• _Task brief_:
Copy out the data below verbatim.

────────────────────

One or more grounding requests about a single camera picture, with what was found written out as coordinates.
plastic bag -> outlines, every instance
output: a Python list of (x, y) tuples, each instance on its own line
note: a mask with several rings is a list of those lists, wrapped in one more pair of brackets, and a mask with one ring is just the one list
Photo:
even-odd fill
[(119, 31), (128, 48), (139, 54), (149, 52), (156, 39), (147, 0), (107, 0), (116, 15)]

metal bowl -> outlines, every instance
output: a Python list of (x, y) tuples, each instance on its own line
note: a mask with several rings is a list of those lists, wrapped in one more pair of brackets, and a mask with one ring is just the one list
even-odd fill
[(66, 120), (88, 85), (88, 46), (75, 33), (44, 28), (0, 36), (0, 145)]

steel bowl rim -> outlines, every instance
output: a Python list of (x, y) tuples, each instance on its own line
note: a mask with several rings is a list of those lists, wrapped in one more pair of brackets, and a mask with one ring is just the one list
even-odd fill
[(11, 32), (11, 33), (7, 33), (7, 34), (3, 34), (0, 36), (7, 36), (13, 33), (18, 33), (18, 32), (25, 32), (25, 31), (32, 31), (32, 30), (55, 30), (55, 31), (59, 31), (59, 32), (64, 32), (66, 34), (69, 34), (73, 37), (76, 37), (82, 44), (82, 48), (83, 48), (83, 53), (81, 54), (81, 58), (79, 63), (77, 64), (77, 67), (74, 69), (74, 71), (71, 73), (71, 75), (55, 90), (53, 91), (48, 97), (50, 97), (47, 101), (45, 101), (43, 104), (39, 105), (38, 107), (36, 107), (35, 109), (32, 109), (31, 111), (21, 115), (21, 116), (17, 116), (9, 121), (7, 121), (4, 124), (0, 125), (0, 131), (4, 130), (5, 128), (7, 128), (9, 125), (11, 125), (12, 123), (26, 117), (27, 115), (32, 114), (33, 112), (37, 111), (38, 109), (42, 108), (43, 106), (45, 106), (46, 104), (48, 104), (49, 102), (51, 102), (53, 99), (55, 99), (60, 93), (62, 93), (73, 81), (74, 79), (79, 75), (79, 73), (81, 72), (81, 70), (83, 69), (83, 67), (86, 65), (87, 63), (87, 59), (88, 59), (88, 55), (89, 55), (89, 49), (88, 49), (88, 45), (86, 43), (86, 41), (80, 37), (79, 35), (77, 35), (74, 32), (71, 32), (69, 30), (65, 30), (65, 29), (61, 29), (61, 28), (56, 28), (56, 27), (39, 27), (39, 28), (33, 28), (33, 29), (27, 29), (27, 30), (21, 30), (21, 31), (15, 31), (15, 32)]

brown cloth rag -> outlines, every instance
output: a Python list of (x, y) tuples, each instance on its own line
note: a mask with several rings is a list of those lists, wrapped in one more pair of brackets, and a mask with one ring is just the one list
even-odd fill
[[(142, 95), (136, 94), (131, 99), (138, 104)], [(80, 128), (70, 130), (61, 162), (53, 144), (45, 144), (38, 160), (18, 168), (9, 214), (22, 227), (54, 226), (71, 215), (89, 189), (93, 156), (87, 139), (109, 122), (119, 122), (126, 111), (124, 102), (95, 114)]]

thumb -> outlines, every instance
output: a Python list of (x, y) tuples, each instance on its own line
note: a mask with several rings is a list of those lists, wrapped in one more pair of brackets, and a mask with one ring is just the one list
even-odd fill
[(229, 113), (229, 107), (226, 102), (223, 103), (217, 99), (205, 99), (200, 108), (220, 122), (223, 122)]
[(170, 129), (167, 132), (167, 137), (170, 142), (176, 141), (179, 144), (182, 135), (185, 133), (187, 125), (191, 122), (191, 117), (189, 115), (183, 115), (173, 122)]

────────────────────

• _Exercise result_:
One or more grounding requests about a single camera picture, with what was found written out as coordinates.
plastic bag -> outlines, every instance
output: a Python list of (x, y) tuples, each instance on its own line
note: a mask with several rings is a list of those lists, wrapped in one more pair of brackets, and a mask with one ring is just the one list
Photo:
even-odd fill
[(119, 31), (128, 48), (139, 54), (149, 52), (156, 39), (147, 0), (107, 0), (116, 15)]

metal bowl -> outlines, every instance
output: a Python list of (x, y) tuples, each instance on its own line
note: a mask with several rings is a list of those lists, wrapped in one more pair of brackets, and a mask with one ring is just the one list
even-odd fill
[(66, 120), (88, 85), (88, 46), (75, 33), (44, 28), (0, 36), (0, 145)]

steel bowl rim -> outlines, every instance
output: a Python list of (x, y) tuples, each instance on its own line
note: a mask with several rings is a list of those lists, wrapped in one more pair of brackets, and a mask with one ring is just the one list
even-odd fill
[(11, 32), (11, 33), (7, 33), (7, 34), (3, 34), (0, 36), (7, 36), (13, 33), (18, 33), (18, 32), (25, 32), (25, 31), (32, 31), (32, 30), (55, 30), (55, 31), (59, 31), (59, 32), (64, 32), (66, 34), (69, 34), (73, 37), (76, 37), (82, 44), (82, 48), (83, 48), (83, 53), (81, 54), (81, 58), (79, 63), (77, 64), (77, 67), (74, 69), (74, 71), (71, 73), (71, 75), (55, 90), (53, 91), (48, 97), (50, 97), (47, 101), (45, 101), (43, 104), (39, 105), (38, 107), (36, 107), (35, 109), (32, 109), (31, 111), (21, 115), (21, 116), (17, 116), (9, 121), (7, 121), (4, 124), (0, 125), (0, 131), (4, 130), (5, 128), (7, 128), (9, 125), (11, 125), (12, 123), (26, 117), (27, 115), (32, 114), (33, 112), (37, 111), (38, 109), (42, 108), (43, 106), (45, 106), (46, 104), (48, 104), (49, 102), (51, 102), (53, 99), (55, 99), (60, 93), (62, 93), (73, 81), (74, 79), (79, 75), (79, 73), (81, 72), (81, 70), (83, 69), (83, 67), (86, 65), (87, 63), (87, 59), (88, 59), (88, 55), (89, 55), (89, 49), (88, 49), (88, 45), (86, 43), (86, 41), (80, 37), (79, 35), (77, 35), (74, 32), (71, 32), (69, 30), (65, 30), (65, 29), (61, 29), (61, 28), (56, 28), (56, 27), (39, 27), (39, 28), (33, 28), (33, 29), (27, 29), (27, 30), (21, 30), (21, 31), (15, 31), (15, 32)]

brown cloth rag -> outlines, every instance
output: a Python list of (x, y) tuples, each instance on its own line
note: a mask with several rings is a list of those lists, wrapped in one more pair of brackets, and a mask with one ring is just the one list
even-odd fill
[[(142, 95), (136, 94), (131, 99), (138, 104)], [(80, 128), (70, 130), (61, 162), (53, 144), (45, 144), (38, 160), (18, 168), (9, 214), (22, 227), (54, 226), (71, 215), (89, 189), (93, 156), (87, 139), (109, 122), (119, 122), (126, 111), (124, 102), (95, 114)]]

thumb -> outlines, every instance
output: a Python list of (x, y) tuples, each instance on its own line
note: a mask with several rings is a list of those lists, wrapped in one more pair of brackets, and a mask with one ring is just the one list
even-odd fill
[(229, 113), (229, 107), (226, 102), (223, 103), (217, 99), (205, 99), (200, 108), (220, 122), (223, 122)]
[(170, 129), (167, 132), (167, 137), (170, 142), (176, 141), (179, 144), (182, 135), (185, 133), (187, 125), (191, 122), (191, 117), (189, 115), (183, 115), (173, 122)]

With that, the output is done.